(Data excerpts)
+---+
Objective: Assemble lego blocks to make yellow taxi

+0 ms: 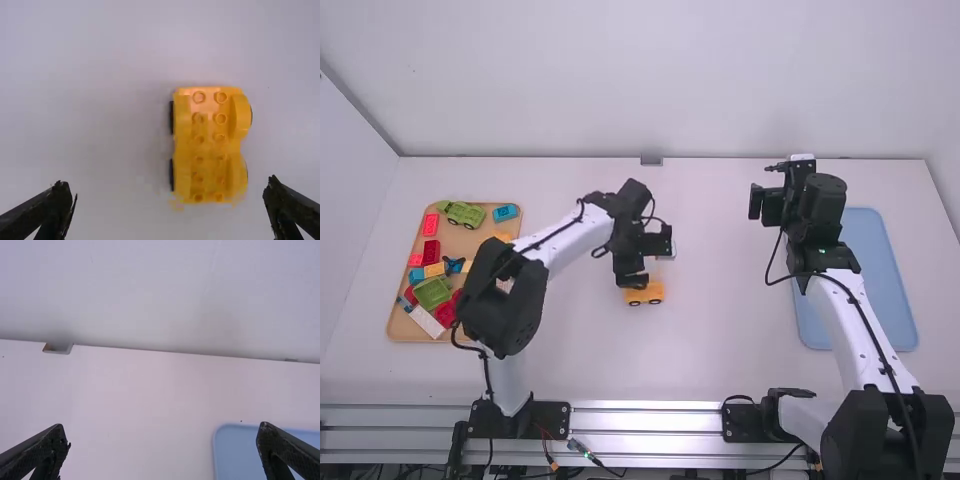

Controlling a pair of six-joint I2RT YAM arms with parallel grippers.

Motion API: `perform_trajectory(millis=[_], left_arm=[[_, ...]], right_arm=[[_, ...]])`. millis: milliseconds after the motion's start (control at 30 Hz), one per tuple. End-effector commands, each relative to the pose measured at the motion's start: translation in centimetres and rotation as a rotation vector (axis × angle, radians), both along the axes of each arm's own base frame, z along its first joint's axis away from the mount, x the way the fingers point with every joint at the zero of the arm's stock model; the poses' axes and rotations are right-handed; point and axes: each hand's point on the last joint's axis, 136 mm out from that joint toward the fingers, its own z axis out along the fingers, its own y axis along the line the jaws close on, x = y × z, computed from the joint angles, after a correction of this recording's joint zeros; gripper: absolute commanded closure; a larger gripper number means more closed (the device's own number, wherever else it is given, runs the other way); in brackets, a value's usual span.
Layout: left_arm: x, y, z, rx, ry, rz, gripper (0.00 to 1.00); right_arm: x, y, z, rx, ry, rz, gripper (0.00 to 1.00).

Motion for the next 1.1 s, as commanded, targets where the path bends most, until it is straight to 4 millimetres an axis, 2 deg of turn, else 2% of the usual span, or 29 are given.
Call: perform_trajectory(millis=[0,67,133,167,233,267,333,367,400,433,567,600,633,733,767,833,1067], left_arm=[[2.5,1.0,6.0,-0.116,-0.063,0.081,0.01],[4.6,2.8,8.1,-0.162,-0.066,0.229,0.01],[7.9,6.8,10.2,-0.209,-0.076,0.508,0.01],[8.2,7.2,10.3,-0.211,-0.077,0.533,0.01],[11.3,13.3,11.4,-0.24,-0.091,0.913,0.01],[12.5,18.0,11.5,-0.228,-0.111,1.163,0.01],[12.7,22.1,11.3,-0.197,-0.134,1.346,0.01],[12.1,26.9,10.7,-0.146,-0.154,1.552,0.01],[11.8,28.2,10.6,-0.136,-0.157,1.617,0.01],[10.9,31.0,10.1,-0.131,-0.145,1.768,0.01],[8.3,36.5,7.9,-0.203,-0.056,2.174,0.01],[7.6,37.5,7.3,-0.225,-0.03,2.279,0.01],[7.4,37.7,7.2,-0.227,-0.026,2.294,0.01],[5.1,39.6,5.4,-0.244,0.048,2.502,0.01],[5.1,39.7,5.3,-0.246,0.052,2.509,0.01],[3.7,40.2,3.9,-0.242,0.096,2.611,0.01],[3.0,40.4,1.6,-0.248,0.107,2.667,0.01]], right_arm=[[0.6,0.1,1.7,0.0,-0.036,0.001,0.01],[0.6,0.0,1.6,0.0,-0.033,-0.001,0.01],[0.6,0.0,1.6,-0.001,-0.031,-0.001,0.01],[0.6,0.0,1.6,0.0,-0.031,-0.001,0.01],[0.6,0.0,1.6,-0.001,-0.033,-0.001,0.01],[0.6,0.0,1.7,-0.001,-0.036,-0.001,0.01],[0.6,0.1,1.7,-0.001,-0.037,-0.001,0.01],[0.7,0.1,1.8,0.0,-0.039,0.001,0.01],[0.6,0.1,1.7,0.0,-0.038,0.001,0.01],[0.6,0.1,1.7,0.0,-0.038,0.001,0.01],[0.6,0.0,1.7,0.0,-0.035,-0.001,0.01],[0.6,0.0,1.6,0.0,-0.035,-0.001,0.01],[0.6,0.0,1.6,0.0,-0.035,-0.001,0.01],[0.7,0.1,1.8,-0.001,-0.041,0.0,0.01],[0.7,0.1,1.8,-0.001,-0.042,0.0,0.01],[0.7,0.1,1.8,-0.001,-0.043,0.001,0.01],[0.7,0.0,1.8,0.0,-0.04,-0.001,0.01]])
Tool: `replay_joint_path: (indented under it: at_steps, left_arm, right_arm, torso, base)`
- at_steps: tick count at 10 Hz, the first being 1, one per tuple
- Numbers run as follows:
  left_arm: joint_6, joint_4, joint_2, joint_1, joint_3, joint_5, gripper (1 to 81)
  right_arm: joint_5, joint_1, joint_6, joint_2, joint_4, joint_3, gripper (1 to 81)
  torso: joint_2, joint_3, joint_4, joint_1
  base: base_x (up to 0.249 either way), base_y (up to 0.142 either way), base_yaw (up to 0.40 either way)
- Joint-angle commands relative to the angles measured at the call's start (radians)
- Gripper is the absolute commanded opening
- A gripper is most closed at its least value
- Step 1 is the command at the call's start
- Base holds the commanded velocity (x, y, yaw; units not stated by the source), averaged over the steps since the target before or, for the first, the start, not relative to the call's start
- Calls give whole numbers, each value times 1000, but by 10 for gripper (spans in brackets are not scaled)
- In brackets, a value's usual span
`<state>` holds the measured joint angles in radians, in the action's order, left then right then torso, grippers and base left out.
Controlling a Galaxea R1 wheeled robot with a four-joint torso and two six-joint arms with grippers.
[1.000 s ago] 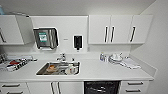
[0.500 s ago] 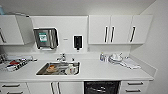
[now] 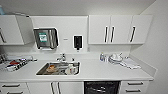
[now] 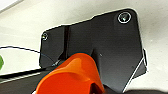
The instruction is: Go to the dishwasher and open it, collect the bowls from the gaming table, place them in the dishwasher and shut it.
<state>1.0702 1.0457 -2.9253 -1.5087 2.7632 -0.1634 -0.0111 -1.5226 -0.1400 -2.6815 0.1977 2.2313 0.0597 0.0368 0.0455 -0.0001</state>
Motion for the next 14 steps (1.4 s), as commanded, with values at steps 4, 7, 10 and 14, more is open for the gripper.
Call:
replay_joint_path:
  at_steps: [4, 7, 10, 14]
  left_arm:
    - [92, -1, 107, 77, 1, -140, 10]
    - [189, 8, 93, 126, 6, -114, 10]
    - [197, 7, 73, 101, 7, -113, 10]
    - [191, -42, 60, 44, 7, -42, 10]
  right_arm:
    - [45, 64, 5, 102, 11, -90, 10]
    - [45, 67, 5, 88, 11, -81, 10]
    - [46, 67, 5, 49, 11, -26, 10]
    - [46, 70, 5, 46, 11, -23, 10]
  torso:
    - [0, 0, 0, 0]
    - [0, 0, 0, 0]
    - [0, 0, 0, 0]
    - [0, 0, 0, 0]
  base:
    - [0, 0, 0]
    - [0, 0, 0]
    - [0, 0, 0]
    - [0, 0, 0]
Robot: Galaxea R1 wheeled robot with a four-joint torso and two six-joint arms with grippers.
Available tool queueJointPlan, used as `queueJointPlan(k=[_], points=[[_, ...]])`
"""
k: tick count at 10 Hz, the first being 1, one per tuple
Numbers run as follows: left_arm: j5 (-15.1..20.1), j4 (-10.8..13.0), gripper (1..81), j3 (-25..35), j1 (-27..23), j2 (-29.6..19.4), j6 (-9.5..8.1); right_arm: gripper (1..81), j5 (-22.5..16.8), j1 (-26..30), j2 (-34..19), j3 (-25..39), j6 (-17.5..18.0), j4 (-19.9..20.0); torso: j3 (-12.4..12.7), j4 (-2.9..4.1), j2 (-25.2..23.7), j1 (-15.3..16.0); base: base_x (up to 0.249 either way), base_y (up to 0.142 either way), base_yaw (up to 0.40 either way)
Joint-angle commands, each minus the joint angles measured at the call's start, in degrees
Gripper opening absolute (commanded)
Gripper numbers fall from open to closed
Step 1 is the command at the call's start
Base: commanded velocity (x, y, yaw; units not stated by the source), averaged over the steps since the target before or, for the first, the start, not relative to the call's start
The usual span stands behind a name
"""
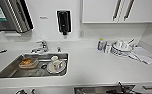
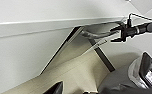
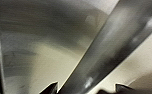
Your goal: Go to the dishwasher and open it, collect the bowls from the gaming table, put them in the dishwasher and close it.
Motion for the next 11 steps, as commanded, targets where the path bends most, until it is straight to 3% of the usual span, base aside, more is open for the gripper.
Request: queueJointPlan(k=[1, 5, 9, 11], points=[[1.5, -0.1, 81.1, 1.2, -4.8, -2.3, 0.49, 81.1, -5.4, 4.7, 0.5, -1.3, -0.1, -0.8, 0.0, 0.0, 0.0, 0.0, 0.0, 0.0, 0.0], [1.5, -0.1, 81.1, 0.4, -4.0, -1.8, 0.49, 81.1, -5.4, 1.5, 2.0, -2.9, -0.2, -2.0, 0.0, 0.0, 0.0, 0.0, 0.0, 0.0, 0.0], [1.5, -0.1, 81.1, -0.3, -4.0, -1.2, 0.49, 81.1, -2.4, -3.9, -3.8, 0.3, -0.8, -2.3, 0.0, 0.0, 0.0, 0.0, 0.0, 0.0, 0.0], [1.5, -0.1, 81.1, -0.4, -3.3, -0.7, 0.49, 81.1, -0.9, -6.6, -4.8, 0.6, -0.8, -5.0, 0.0, 0.02, 0.0, 0.0, 0.0, 0.0, 0.0]])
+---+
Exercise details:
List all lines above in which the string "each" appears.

Solved exercise:
Motion API: `perform_trajectory(millis=[_], left_arm=[[_, ...]], right_arm=[[_, ...]])`. millis: milliseconds after the motion's start (control at 30 Hz), one per tuple. End-effector commands, each relative to the pose measured at the motion's start: translation in centimetres and rotation as a rotation vector (axis × angle, radians), both along the axes of each arm's own base frame, z along its first joint's axis away from the mount, x the way the fingers point with every joint at the zero of the arm's stock model; the poses' axes and rotations are right-handed; point and axes: each hand's point on the last joint's axis, 136 mm out from that joint toward the fingers, its own z axis out along the fingers, its own y axis along the line the jaws close on, x = y × z, computed from the joint angles, after a correction of this recording's joint zeros; gripper: absolute commanded closure; a larger gripper number means more closed (the device's own number, wherever else it is given, runs the other way); in brackets, a value's usual span.
- Calls give whole numbers, each value times 1000, but by 10 for gripper (spans in brackets are not scaled)
Joint-angle commands, each minus the joint angles measured at the call's start, in degrees

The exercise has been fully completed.